Stat Methods Med Res. 2017 Aug;26(4):1684-1699. doi: 10.1177/0962280215586010. Epub 2015 Jun 2.
Many longitudinal studies (e.g. observational studies and randomized clinical trials) have collected multiple rating scales at each visit in the form of patient-reported outcomes (PROs) in the close unit interval [0 ,1]. We propose a joint modeling framework to address the issues from the following data features: (1) multiple correlated PROs; (2) the presence of the boundary values of zeros and ones; (3) extreme outliers and heavy tails; (4) the PRO-dependent terminal events such as death and dropout. Our modeling framework consists of a multivariate augmented mixed-effects sub-model based on Beta rectangular distributions for the multiple longitudinal outcomes and a Cox model for the terminal events. The simulation studies suggest that in the presence of outliers, heavy tails, and dependent terminal event, our proposed models provide more accurate parameter estimates than the joint model based on Beta distributions. The proposed models are applied to the motivating Long-term Study-1 (LS-1 study, n = 1741) of Parkinson's disease patients.

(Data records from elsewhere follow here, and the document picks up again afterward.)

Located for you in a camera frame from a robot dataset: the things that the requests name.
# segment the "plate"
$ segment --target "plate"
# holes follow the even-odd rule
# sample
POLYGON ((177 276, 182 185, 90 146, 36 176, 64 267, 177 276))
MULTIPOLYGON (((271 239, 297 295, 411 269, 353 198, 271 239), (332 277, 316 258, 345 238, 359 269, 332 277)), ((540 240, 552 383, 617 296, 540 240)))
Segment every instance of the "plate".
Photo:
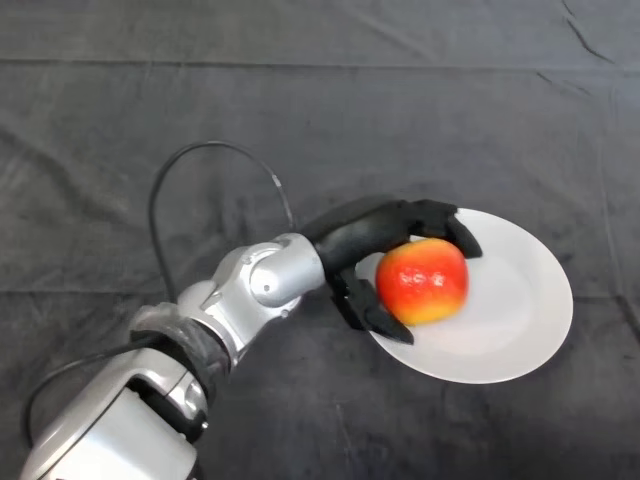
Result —
MULTIPOLYGON (((410 327, 414 345, 371 335, 400 362, 443 380, 479 384, 525 375, 549 360, 569 333, 569 280, 549 249, 519 226, 477 210, 459 209, 456 216, 483 250, 482 258, 467 260, 464 307, 440 322, 410 327)), ((356 267, 374 287, 382 256, 356 267)))

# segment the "apple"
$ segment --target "apple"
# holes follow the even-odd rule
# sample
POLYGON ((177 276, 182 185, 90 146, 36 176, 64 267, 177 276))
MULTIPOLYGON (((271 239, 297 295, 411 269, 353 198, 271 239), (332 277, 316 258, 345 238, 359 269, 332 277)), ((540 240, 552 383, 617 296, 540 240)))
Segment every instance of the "apple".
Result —
POLYGON ((469 291, 462 252, 437 238, 406 243, 387 253, 376 272, 378 296, 405 325, 418 325, 454 314, 469 291))

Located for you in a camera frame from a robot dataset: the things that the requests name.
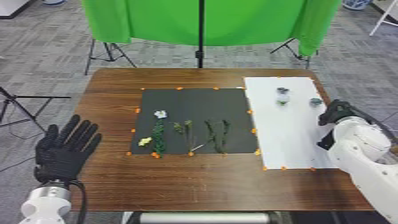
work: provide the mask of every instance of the cable
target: cable
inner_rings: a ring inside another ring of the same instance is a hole
[[[80,212],[79,212],[79,221],[77,224],[84,224],[86,220],[86,214],[87,214],[87,193],[86,193],[86,186],[84,183],[79,180],[73,180],[70,182],[71,185],[75,185],[82,191],[82,207],[80,207]]]
[[[0,173],[9,170],[13,167],[20,166],[29,160],[32,160],[36,157],[31,157],[27,158],[20,163],[16,163],[15,165],[11,165],[9,167],[6,167],[2,170],[0,170]]]
[[[15,106],[13,112],[11,112],[9,117],[8,117],[8,122],[9,122],[9,123],[11,123],[11,117],[13,117],[13,115],[15,115],[15,112],[16,112],[16,106]],[[13,125],[9,125],[9,134],[11,134],[16,138],[20,138],[22,140],[29,140],[29,139],[32,139],[34,137],[38,137],[40,135],[43,135],[43,133],[40,133],[40,134],[32,135],[31,137],[22,137],[22,136],[18,136],[18,135],[15,134],[15,131],[13,131],[11,126],[13,126]]]

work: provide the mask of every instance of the tripod stand
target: tripod stand
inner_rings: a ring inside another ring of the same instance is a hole
[[[40,127],[41,131],[47,132],[45,128],[41,127],[40,123],[38,123],[38,116],[52,102],[54,99],[71,99],[71,97],[66,97],[66,96],[16,96],[16,95],[11,95],[9,92],[6,91],[6,89],[0,87],[0,94],[4,95],[6,97],[6,100],[4,100],[4,108],[2,108],[2,113],[0,113],[0,128],[15,125],[15,124],[20,124],[20,123],[25,123],[29,121],[34,122],[36,126]],[[20,102],[16,99],[47,99],[47,102],[36,112],[36,114],[32,114],[27,110],[27,108],[22,106]],[[4,116],[6,116],[6,111],[8,111],[8,107],[9,107],[9,104],[15,105],[15,107],[20,109],[24,115],[27,116],[25,119],[22,119],[20,121],[15,121],[8,124],[2,124],[2,121],[4,121]]]
[[[119,58],[127,58],[132,66],[137,68],[135,64],[134,64],[134,61],[125,53],[125,51],[121,50],[121,47],[116,43],[103,43],[103,47],[105,47],[105,54],[109,56],[109,58],[100,58],[100,57],[95,57],[93,56],[93,53],[95,53],[95,47],[96,47],[96,39],[93,39],[91,41],[91,51],[89,51],[89,59],[87,59],[87,65],[86,65],[86,72],[84,74],[89,75],[89,69],[91,69],[91,61],[93,60],[102,60],[102,61],[107,61],[107,62],[116,62]],[[119,51],[121,53],[121,56],[119,57],[114,57],[114,50]]]
[[[281,48],[286,47],[288,50],[290,50],[290,52],[292,52],[292,54],[294,54],[294,56],[295,56],[295,58],[297,58],[301,61],[306,61],[306,62],[308,62],[308,63],[306,63],[306,69],[310,69],[311,56],[308,56],[308,58],[306,58],[306,56],[302,56],[302,55],[299,55],[299,54],[295,53],[295,51],[294,51],[294,49],[292,49],[292,47],[290,47],[290,43],[292,43],[294,40],[295,40],[295,38],[292,38],[292,39],[285,42],[285,44],[278,47],[278,49],[270,52],[270,54],[274,54],[274,53],[281,50]]]

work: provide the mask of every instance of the flower
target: flower
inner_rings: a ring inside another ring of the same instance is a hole
[[[143,139],[141,139],[141,142],[139,142],[139,146],[146,146],[146,145],[150,144],[151,140],[153,140],[151,137],[143,138]]]
[[[159,111],[155,112],[155,116],[159,117],[159,119],[167,118],[167,113],[166,113],[166,111],[164,111],[164,110],[159,110]]]

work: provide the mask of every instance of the green backdrop
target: green backdrop
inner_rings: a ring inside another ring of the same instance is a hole
[[[132,37],[198,45],[199,0],[82,0],[95,38]],[[207,0],[205,45],[301,40],[311,56],[324,40],[340,0]]]

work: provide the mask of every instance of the yellow flower
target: yellow flower
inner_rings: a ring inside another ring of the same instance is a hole
[[[141,139],[141,142],[139,142],[139,146],[146,146],[146,145],[150,144],[151,140],[153,140],[151,137],[143,138],[143,139]]]

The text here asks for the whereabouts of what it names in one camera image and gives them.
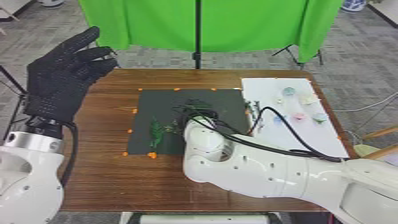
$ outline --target fingers of glove
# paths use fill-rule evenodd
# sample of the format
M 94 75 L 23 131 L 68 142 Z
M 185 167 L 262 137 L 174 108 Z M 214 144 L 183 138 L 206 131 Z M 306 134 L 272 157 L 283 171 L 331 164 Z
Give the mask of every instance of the fingers of glove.
M 71 55 L 100 37 L 100 28 L 93 26 L 79 35 L 75 35 L 54 48 L 50 53 L 45 55 L 45 59 L 50 61 L 63 60 L 68 55 Z
M 93 69 L 93 75 L 98 76 L 98 78 L 103 77 L 114 70 L 116 66 L 118 66 L 118 61 L 114 58 L 93 61 L 89 63 L 89 67 Z
M 89 77 L 91 77 L 91 68 L 89 68 L 89 65 L 86 65 L 75 72 L 75 77 L 79 80 L 87 80 Z
M 80 62 L 89 62 L 94 59 L 105 57 L 112 53 L 110 47 L 96 47 L 77 52 Z

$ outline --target white wall
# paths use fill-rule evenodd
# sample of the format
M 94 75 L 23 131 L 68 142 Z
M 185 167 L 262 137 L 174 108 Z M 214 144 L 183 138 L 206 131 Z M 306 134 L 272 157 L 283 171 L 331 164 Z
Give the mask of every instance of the white wall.
M 384 0 L 381 4 L 372 5 L 398 24 L 398 0 Z
M 27 5 L 31 0 L 0 0 L 0 6 L 7 9 L 7 11 L 15 14 L 18 9 Z M 0 18 L 9 18 L 4 10 L 0 10 Z

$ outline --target chair
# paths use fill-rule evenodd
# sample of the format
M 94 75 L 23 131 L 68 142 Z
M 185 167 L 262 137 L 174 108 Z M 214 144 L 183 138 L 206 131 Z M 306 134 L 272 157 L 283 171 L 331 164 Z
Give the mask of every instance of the chair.
M 368 140 L 372 138 L 377 138 L 384 136 L 386 134 L 398 131 L 398 125 L 393 127 L 382 129 L 381 131 L 370 133 L 363 140 Z M 359 144 L 354 146 L 356 153 L 365 159 L 382 160 L 389 163 L 393 163 L 398 166 L 398 156 L 393 156 L 393 153 L 398 153 L 398 144 L 391 145 L 388 148 L 379 149 L 377 147 Z

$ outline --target metal stand
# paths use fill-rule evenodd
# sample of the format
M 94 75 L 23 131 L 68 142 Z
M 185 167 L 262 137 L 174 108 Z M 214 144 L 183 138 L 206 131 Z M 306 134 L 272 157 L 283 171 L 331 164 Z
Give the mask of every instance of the metal stand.
M 293 55 L 293 53 L 292 53 L 292 51 L 290 51 L 290 47 L 293 46 L 293 44 L 290 44 L 274 54 L 272 54 L 272 57 L 276 56 L 276 55 L 279 55 L 281 54 L 281 52 L 283 51 L 288 51 L 288 53 L 290 53 L 290 56 L 292 56 L 292 59 L 293 59 L 293 62 L 295 62 L 295 64 L 297 64 L 297 66 L 301 67 L 301 70 L 304 69 L 304 66 L 306 66 L 306 63 L 301 63 L 299 62 L 299 60 L 297 60 L 297 58 L 295 58 L 295 55 Z M 322 56 L 322 51 L 318 50 L 318 53 L 317 53 L 317 55 L 315 55 L 315 57 L 318 57 L 320 58 L 320 65 L 324 65 L 324 56 Z
M 196 0 L 196 52 L 192 54 L 192 59 L 196 60 L 196 69 L 201 69 L 203 60 L 203 0 Z
M 23 89 L 22 84 L 18 83 L 18 81 L 16 81 L 13 75 L 9 74 L 9 72 L 7 72 L 7 70 L 6 70 L 2 65 L 0 65 L 0 72 L 4 73 L 6 78 L 9 79 L 16 89 L 20 90 L 20 97 L 18 97 L 16 108 L 15 108 L 15 112 L 13 112 L 13 116 L 11 116 L 11 120 L 9 120 L 7 130 L 6 130 L 6 133 L 4 133 L 4 140 L 6 140 L 7 135 L 9 135 L 11 126 L 15 124 L 15 120 L 16 120 L 16 114 L 18 114 L 18 111 L 20 111 L 22 103 L 25 101 L 25 96 L 27 96 L 29 92 Z

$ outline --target blue item
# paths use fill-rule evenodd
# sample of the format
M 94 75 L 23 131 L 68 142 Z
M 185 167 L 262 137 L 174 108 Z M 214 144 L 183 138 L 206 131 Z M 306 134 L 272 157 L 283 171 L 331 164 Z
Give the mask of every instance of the blue item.
M 366 6 L 366 0 L 345 0 L 343 10 L 349 12 L 363 11 Z

许多纵向研究(如观察性研究和随机临床试验)在每次访视时都以患者报告结局(PROs)的形式收集了多个评分量表,这些量表取值范围在紧密的单位区间[0,1]内。我们提出了一个联合建模框架,以解决以下数据特征带来的问题:(1)多个相关的PROs;(2)零值和一值边界值的存在;(3)极端异常值和重尾分布;(4)与PRO相关的终末事件,如死亡和失访。我们的建模框架由一个基于贝塔矩形分布的多变量增强混合效应子模型组成,用于多个纵向结局,以及一个用于终末事件的Cox模型。模拟研究表明,在存在异常值、重尾分布和相关终末事件的情况下,我们提出的模型比基于贝塔分布的联合模型能提供更准确的参数估计。所提出的模型应用于具有启发性的帕金森病患者长期研究-1(LS-1研究,n = 1741)。